Wilhelm Heinrich Westphal (3 March 1882, in Hamburg – 5 June 1978, in Berlin) was a German physicist. From 1918, he was a professor at the Friedrich Wilhelm University of Berlin. During the period 1922 to 1924, he was also an expert adviser to the Prussian Ministry of Science, Arts and Culture. From 1928, he was simultaneously a professor at the Friedrich Wilhelm University of Berlin and at Technische Hochschule Berlin. His position at the former ended when it fell in the Russian sector at the close of World War II, but he achieved emeritus status at the latter in 1955 (by the time already known as Technische Universität Berlin).

==Education==

Westphal was educated at the Gelehrtenschule des Johanneums. From 1902 to 1908, he studied at the University of Bonn, the Ludwig-Maximilians-Universität München, the University of Stuttgart, and the Friedrich Wilhelm University of Berlin, now the Humboldt University of Berlin. He received his doctorate in 1908, at the Friedrich Wilhelm University of Berlin, under Arthur Wehnelt with a thesis on measurements of potential in Wehnelt cylinders.

==Career==

After receipt of his doctorate, Westphal became an assistant to Heinrich Rubens at the Friedrich Wilhelm University of Berlin, where he researched thermal radiation and electric discharges in gases. During his time there, Westphal completed his Habilitation (1913) and became a Privatdozent.

His academic career was interrupted from 1914 to 1918 by military service in World War I. Westphal became a titular professor after returning to the Friedrich Wilhelm University of Berlin in 1918, where he was appointed ausserordentlicher Professor (extraordinarius professor).
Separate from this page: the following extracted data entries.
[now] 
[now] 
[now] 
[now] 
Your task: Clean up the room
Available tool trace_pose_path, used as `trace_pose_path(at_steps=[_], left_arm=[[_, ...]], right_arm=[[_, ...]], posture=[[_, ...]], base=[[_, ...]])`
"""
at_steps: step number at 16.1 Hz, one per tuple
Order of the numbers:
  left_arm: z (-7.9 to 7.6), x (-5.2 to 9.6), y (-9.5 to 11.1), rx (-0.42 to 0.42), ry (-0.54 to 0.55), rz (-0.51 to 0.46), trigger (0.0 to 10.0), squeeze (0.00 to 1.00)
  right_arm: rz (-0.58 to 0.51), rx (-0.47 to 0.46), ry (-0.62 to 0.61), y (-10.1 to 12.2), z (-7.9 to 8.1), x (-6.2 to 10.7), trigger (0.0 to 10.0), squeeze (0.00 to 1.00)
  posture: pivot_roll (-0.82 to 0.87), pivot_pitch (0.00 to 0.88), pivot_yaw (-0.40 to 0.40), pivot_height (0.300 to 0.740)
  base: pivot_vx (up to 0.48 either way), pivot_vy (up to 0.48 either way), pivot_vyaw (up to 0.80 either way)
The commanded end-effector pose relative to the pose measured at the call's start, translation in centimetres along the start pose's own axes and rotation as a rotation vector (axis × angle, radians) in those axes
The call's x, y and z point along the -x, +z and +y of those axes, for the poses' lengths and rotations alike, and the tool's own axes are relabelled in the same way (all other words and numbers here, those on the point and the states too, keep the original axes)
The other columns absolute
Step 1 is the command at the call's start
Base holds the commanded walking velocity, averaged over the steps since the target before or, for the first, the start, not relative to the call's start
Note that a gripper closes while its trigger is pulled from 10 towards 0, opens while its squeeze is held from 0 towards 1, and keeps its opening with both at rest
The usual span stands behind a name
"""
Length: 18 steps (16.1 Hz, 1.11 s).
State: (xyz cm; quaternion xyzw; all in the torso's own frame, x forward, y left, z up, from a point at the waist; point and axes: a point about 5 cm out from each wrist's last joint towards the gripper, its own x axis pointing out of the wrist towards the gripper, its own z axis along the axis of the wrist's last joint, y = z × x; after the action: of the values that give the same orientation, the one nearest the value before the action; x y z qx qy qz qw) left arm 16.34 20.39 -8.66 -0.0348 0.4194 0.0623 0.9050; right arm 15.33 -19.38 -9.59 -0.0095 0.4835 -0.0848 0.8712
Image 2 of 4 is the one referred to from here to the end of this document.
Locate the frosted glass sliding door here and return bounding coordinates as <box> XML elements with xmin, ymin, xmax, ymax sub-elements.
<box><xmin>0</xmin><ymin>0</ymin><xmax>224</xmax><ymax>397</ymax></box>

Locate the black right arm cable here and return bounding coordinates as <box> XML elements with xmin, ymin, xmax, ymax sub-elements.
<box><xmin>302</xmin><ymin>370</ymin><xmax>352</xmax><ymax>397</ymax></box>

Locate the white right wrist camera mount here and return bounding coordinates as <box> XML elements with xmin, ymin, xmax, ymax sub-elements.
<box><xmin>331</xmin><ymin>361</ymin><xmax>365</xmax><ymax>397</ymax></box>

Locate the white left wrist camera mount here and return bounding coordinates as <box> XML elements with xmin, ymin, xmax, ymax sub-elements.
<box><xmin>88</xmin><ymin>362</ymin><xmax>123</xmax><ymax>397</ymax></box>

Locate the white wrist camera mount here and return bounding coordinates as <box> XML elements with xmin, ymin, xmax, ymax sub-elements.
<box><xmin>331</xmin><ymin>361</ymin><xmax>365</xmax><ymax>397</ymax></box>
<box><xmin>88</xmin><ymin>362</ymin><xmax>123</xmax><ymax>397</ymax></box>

From 1922 to 1924, he was also an expert adviser to the Preußisches Kultusministerium (PrKM, Prussian Culture Ministry, officially the Preußisches Ministerium für Wissenschaft, Kunst und Volksbildung).
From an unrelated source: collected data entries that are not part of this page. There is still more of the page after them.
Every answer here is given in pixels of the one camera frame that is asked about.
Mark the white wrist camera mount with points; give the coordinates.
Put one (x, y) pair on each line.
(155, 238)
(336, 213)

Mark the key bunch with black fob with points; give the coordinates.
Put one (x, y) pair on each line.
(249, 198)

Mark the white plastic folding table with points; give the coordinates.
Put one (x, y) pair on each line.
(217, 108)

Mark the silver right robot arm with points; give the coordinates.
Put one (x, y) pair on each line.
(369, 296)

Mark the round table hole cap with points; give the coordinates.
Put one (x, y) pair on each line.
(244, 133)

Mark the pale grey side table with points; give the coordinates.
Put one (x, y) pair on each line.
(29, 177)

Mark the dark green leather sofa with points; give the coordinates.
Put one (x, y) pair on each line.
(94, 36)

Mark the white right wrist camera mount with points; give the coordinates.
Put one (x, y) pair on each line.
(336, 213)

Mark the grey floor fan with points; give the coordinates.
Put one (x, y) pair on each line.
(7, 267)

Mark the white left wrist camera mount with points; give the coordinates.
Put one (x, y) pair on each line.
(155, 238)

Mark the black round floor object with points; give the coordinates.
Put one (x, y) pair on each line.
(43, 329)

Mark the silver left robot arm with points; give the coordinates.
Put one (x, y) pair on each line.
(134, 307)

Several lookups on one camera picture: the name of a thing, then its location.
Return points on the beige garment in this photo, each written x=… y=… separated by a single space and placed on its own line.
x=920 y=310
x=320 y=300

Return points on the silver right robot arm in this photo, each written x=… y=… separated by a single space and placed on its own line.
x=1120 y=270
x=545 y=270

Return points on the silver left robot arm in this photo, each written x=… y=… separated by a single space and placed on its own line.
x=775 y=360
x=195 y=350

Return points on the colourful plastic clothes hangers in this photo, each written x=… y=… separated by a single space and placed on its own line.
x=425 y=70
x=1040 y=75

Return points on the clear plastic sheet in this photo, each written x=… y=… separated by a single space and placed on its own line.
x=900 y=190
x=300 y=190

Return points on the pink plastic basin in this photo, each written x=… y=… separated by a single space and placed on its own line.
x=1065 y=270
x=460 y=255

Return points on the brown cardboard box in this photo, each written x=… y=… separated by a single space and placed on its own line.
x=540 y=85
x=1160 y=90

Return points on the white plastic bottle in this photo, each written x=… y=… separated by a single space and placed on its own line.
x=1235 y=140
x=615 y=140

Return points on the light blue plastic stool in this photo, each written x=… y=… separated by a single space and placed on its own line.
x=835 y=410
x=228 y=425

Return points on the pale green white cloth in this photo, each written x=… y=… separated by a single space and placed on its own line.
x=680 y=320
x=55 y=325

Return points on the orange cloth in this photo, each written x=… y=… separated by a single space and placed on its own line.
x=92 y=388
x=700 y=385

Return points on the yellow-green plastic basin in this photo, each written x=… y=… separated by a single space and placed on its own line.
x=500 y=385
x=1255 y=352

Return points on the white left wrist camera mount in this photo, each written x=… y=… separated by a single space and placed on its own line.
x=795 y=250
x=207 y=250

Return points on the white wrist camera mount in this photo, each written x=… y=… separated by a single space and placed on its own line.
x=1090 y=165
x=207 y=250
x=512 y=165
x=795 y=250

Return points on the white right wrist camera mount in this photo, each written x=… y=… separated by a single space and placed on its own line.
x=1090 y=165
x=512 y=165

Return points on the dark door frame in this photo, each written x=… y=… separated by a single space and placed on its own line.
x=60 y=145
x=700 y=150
From 1925 to 1926, he was a physics teacher at the Landschulheim in Salem. From 1928, he was head of the physics demonstrator, alternately called the student laboratory. In 1928, Westphal and Gustav Hertz together replaced Ferdinand Kurlbaum at the Technische Hochschule Berlin (now the Technische Universität Berlin). Westphal, however, still retained his position at the Friedrich Wilhelm University of Berlin. From 1934, he was simultaneously an ausserordentlicher Professor at the Technische Hochschule Berlin and the Friedrich Wilhelm University of Berlin.

From 1935, at the THB, he was substitute head of the physics department, which Hertz had been forced to vacate due to his Jewish background. His position at the Friedrich Wilhelm University of Berlin came to an end in 1945 at the close of World War II because it was then in the Russian sector of the city. In 1955, Westphal achieved emeritus status as ausserordentlicher Professor of physics at the Technische Universität Berlin.
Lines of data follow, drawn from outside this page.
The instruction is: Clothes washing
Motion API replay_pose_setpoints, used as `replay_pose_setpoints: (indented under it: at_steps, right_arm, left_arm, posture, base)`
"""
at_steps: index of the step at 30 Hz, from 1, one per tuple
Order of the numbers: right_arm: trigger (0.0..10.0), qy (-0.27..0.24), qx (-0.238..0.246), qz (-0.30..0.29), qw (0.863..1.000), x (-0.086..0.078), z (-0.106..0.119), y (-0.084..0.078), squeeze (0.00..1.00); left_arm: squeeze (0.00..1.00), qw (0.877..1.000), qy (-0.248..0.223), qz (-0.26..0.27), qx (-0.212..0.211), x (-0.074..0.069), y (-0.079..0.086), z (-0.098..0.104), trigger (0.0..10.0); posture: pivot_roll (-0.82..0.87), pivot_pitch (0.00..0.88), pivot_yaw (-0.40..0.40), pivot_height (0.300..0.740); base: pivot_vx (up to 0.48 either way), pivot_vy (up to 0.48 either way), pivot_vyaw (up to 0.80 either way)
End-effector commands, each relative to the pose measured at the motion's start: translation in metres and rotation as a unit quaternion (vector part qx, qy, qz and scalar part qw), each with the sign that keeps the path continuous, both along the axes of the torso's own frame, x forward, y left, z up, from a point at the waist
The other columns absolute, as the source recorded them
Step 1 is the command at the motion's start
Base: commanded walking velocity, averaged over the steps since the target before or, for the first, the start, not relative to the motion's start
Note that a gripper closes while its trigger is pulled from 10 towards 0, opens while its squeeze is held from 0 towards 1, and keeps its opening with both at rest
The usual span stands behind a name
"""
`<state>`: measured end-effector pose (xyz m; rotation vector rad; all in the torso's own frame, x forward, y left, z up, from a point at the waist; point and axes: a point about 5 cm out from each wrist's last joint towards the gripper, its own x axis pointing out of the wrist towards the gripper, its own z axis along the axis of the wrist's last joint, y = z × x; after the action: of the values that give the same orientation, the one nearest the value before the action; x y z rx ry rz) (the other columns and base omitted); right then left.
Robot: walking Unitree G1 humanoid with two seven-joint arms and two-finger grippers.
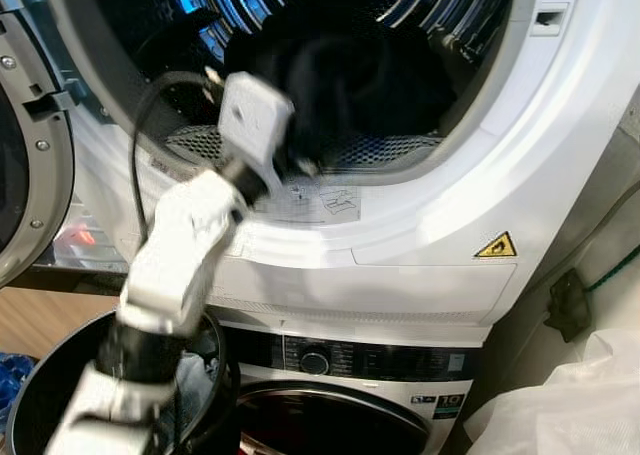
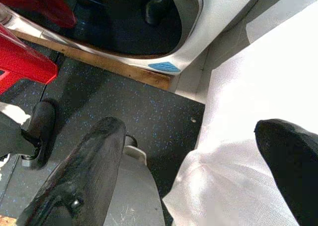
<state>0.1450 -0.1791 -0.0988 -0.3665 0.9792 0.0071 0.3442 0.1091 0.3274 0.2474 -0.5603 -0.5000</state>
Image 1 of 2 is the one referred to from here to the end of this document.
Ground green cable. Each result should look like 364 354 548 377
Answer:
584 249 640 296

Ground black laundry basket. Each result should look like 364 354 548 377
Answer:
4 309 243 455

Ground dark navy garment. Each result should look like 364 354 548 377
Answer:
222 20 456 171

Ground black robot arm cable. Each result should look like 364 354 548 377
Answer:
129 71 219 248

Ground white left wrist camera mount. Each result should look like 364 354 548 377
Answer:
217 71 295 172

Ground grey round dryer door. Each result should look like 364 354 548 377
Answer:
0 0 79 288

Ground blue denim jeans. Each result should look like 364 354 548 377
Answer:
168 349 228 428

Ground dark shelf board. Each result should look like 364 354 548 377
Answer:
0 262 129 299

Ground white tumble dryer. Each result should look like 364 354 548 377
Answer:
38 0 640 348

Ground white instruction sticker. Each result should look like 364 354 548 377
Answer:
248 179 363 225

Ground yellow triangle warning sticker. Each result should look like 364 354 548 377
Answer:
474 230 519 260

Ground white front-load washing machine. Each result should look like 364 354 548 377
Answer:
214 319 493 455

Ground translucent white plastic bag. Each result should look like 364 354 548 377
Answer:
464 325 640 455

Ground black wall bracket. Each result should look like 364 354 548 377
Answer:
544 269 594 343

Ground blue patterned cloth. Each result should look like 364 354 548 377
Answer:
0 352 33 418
In addition to being a successful researcher, Westphal was a prolific textbook author. He was also the editor of Volumes 12 through 17 of the Handbuch der Physik, of the encyclopedia Physikalisches Wörterbuch, and of the series Die Wissenschaft.

==Books by Westphal==

- Wilhelm Westphal Physik – Ein Lehrbuch (Springer, 1928, 1937, 1944, 1947, 1953, 1956, 1969). This book was in at least 26 editions.
- Wilhelm Westphal Physikalisches Praktikum (Vieweg, 1938, 1943, 1966)
- Wilhelm Westphal Physik des alltäglichen Lebens (Societäts-Verlag, 1940)
- Wilhelm H. Westphal Atomenergie (West-Kulturverl., 1948)
- Wilhelm Westphal Die Relativitäts – Theorie (Kosmos Verlag, 1955)
- Wilhelm Westphal Die Relativitätstheorie. Ihre Grundtatsachen und ihre Bewährung als Wegweiser der Forschung. Kosmos Band 205 (Franckh'sche Verlagsbuchhandlung, 1955)
- Wilhelm Westphal Deine tägliche Physik (Ullstein, 1957, 1977, 1978)
- Wilhelm Westphal Kleines Lehrbuch der Physik: Ohne Andwendung höherer Mathematik (Springer, 1948, 1961, 1963, 1967). This book was favorably reviewed in the U.S.
  - Wilhelm Westphal A Short Textbook of Physics (Springer, 1968); translated from the 6th to 8th German editions. This book was reviewed favorably in the U.S.
- Wilhelm Westphal Physics For You and Me (Harrap, 1962)
- Wilhelm H. Westphal Physics can be fun (Hawthorn, 1962)
- Wilhelm Westphal Die Grundlagen des physikalischen Begriffssystems (Vieweg, 1965)
- Wilhelm Westphal, editor Die Wissenschaft / Einzeldarstellungen aus der Naturwissenschaft und der Technik Band 88 / Pascual Jordan die Physik des 20. Jahrhunderts (Vieweg)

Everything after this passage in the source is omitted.